ASSIGNMENT: Only one stretch of the data below is wanted: the lines from the one with "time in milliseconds" through the one with "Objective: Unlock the", repeated exactly.

WORKING DATA:

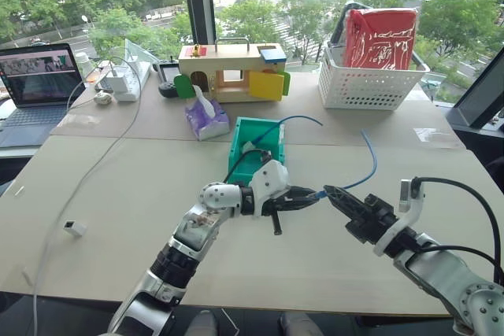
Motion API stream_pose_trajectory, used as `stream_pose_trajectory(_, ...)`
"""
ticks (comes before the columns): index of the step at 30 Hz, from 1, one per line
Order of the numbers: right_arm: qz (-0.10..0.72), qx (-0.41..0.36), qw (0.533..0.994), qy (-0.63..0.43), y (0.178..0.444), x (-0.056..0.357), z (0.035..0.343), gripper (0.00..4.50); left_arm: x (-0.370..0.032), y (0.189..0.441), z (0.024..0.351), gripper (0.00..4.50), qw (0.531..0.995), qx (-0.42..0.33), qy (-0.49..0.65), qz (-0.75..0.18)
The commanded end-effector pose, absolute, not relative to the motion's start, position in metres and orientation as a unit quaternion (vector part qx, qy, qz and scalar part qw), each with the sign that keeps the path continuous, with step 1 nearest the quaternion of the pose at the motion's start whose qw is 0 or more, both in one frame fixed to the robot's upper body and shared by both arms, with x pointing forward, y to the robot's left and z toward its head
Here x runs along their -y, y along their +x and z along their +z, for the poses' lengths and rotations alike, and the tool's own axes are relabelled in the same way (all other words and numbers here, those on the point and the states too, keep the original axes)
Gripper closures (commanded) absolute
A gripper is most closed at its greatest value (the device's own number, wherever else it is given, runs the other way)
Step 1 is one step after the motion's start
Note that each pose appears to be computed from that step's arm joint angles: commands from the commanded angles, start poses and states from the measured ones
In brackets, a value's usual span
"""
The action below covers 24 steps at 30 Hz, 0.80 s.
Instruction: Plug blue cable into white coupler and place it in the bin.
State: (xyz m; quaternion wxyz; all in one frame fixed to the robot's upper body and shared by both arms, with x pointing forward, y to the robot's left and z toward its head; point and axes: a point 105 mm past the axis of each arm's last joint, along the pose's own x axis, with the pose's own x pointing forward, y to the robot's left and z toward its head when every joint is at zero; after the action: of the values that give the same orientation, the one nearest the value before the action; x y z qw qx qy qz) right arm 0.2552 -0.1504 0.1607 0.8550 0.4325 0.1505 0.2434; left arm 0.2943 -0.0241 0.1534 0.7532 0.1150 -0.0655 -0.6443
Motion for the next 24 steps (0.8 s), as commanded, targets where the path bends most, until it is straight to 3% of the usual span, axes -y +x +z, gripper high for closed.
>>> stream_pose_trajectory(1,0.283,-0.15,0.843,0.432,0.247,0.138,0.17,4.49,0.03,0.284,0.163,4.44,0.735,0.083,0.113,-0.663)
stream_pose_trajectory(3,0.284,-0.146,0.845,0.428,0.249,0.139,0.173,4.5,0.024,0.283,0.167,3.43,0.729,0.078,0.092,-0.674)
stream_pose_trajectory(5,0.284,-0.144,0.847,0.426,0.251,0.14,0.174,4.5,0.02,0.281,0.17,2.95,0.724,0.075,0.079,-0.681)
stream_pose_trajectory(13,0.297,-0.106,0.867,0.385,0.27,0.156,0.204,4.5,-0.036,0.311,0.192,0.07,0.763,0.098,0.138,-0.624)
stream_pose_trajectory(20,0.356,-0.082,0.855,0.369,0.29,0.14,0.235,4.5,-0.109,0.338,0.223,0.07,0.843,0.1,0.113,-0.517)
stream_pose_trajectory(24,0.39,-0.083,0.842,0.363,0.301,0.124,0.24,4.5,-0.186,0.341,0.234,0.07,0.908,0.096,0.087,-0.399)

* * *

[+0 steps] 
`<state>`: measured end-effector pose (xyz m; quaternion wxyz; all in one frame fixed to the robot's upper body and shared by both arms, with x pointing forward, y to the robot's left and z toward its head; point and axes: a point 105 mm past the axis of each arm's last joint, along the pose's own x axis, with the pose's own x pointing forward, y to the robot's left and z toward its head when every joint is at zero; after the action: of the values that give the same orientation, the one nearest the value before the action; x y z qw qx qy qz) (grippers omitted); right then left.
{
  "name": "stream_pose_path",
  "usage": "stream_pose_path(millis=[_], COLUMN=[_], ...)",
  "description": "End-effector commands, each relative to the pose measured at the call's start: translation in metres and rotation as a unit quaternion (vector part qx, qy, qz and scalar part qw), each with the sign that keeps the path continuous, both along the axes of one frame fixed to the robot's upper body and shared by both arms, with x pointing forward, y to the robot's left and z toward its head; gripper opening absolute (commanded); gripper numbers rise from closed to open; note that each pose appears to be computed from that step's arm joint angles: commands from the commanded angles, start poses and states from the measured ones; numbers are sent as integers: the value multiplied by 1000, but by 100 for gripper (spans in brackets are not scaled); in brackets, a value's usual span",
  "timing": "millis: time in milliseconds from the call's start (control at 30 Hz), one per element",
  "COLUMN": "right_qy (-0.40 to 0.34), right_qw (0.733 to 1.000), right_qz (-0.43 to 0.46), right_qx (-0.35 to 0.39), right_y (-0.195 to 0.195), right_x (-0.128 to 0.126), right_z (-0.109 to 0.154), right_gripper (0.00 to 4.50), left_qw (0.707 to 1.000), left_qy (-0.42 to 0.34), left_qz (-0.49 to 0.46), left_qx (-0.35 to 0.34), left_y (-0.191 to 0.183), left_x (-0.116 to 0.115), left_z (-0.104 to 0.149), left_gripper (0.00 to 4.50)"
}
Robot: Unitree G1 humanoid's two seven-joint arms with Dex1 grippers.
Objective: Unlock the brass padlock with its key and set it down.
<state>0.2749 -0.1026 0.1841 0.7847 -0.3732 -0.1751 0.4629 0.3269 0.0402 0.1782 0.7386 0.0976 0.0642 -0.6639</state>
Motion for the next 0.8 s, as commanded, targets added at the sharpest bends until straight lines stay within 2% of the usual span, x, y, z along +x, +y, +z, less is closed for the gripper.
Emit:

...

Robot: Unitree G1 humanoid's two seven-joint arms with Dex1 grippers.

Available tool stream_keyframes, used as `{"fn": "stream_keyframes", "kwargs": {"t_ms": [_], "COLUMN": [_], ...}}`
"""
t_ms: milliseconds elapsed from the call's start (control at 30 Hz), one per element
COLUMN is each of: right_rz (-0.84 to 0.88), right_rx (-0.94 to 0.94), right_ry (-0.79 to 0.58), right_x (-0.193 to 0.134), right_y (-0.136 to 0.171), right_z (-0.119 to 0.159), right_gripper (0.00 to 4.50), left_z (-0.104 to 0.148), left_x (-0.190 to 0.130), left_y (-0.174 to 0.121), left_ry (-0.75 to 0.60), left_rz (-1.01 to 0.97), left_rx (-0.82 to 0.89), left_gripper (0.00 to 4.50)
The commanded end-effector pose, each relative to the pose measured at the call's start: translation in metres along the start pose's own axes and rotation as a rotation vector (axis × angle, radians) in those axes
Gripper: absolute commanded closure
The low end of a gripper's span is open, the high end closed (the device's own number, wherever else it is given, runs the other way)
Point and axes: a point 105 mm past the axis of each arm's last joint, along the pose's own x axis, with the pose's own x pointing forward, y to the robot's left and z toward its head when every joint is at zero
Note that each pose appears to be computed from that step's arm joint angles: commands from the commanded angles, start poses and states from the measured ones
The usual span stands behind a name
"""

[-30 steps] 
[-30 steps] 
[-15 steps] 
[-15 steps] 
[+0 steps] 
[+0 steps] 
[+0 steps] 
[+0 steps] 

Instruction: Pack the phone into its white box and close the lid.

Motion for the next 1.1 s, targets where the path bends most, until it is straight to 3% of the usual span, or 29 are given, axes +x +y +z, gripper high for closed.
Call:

RESULT:
  "timing": "millis: time in milliseconds from the call's start (control at 30 Hz), one per element",
  "COLUMN": "right_qy (-0.40 to 0.34), right_qw (0.733 to 1.000), right_qz (-0.43 to 0.46), right_qx (-0.35 to 0.39), right_y (-0.195 to 0.195), right_x (-0.128 to 0.126), right_z (-0.109 to 0.154), right_gripper (0.00 to 4.50), left_qw (0.707 to 1.000), left_qy (-0.42 to 0.34), left_qz (-0.49 to 0.46), left_qx (-0.35 to 0.34), left_y (-0.191 to 0.183), left_x (-0.116 to 0.115), left_z (-0.104 to 0.149), left_gripper (0.00 to 4.50)"
}
Robot: Unitree G1 humanoid's two seven-joint arms with Dex1 grippers.
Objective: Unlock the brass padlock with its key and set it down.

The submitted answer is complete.